EXERCISE: Exactly as they appear, set down all the lines of the material.

================

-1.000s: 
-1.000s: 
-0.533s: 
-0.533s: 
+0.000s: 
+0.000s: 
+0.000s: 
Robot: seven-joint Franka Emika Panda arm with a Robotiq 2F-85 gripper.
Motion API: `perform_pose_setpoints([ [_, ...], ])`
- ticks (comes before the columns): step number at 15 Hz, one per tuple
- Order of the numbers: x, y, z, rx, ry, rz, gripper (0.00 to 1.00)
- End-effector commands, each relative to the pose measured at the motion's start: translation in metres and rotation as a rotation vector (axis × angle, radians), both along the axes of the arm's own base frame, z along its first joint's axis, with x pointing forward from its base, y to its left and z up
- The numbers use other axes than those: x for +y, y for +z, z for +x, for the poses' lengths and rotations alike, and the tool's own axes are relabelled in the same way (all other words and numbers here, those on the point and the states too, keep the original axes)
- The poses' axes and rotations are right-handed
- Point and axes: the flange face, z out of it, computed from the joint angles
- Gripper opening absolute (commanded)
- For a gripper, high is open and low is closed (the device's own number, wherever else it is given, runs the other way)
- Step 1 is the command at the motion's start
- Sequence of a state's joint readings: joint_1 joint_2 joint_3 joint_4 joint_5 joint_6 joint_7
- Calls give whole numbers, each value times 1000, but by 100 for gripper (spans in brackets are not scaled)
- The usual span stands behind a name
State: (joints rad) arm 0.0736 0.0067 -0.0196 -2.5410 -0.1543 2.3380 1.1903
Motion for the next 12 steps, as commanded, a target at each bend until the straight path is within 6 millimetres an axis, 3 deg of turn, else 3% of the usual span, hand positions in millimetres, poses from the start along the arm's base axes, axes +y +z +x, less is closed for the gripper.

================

COMPLETED TASK:
-1.000s: 
-1.000s: 
-0.533s: 
-0.533s: 
+0.000s: 
+0.000s: 
+0.000s: 
Robot: seven-joint Franka Emika Panda arm with a Robotiq 2F-85 gripper.
Motion API: `perform_pose_setpoints([ [_, ...], ])`
- ticks (comes before the columns): step number at 15 Hz, one per tuple
- Order of the numbers: x, y, z, rx, ry, rz, gripper (0.00 to 1.00)
- End-effector commands, each relative to the pose measured at the motion's start: translation in metres and rotation as a rotation vector (axis × angle, radians), both along the axes of the arm's own base frame, z along its first joint's axis, with x pointing forward from its base, y to its left and z up
- The numbers use other axes than those: x for +y, y for +z, z for +x, for the poses' lengths and rotations alike, and the tool's own axes are relabelled in the same way (all other words and numbers here, those on the point and the states too, keep the original axes)
- The poses' axes and rotations are right-handed
- Point and axes: the flange face, z out of it, computed from the joint angles
- Gripper opening absolute (commanded)
- For a gripper, high is open and low is closed (the device's own number, wherever else it is given, runs the other way)
- Step 1 is the command at the motion's start
- Sequence of a state's joint readings: joint_1 joint_2 joint_3 joint_4 joint_5 joint_6 joint_7
- Calls give whole numbers, each value times 1000, but by 100 for gripper (spans in brackets are not scaled)
- The usual span stands behind a name
State: (joints rad) arm 0.0736 0.0067 -0.0196 -2.5410 -0.1543 2.3380 1.1903
Motion for the next 12 steps, as commanded, a target at each bend until the straight path is within 6 millimetres an axis, 3 deg of turn, else 3% of the usual span, hand positions in millimetres, poses from the start along the arm's base axes, axes +y +z +x, less is closed for the gripper.

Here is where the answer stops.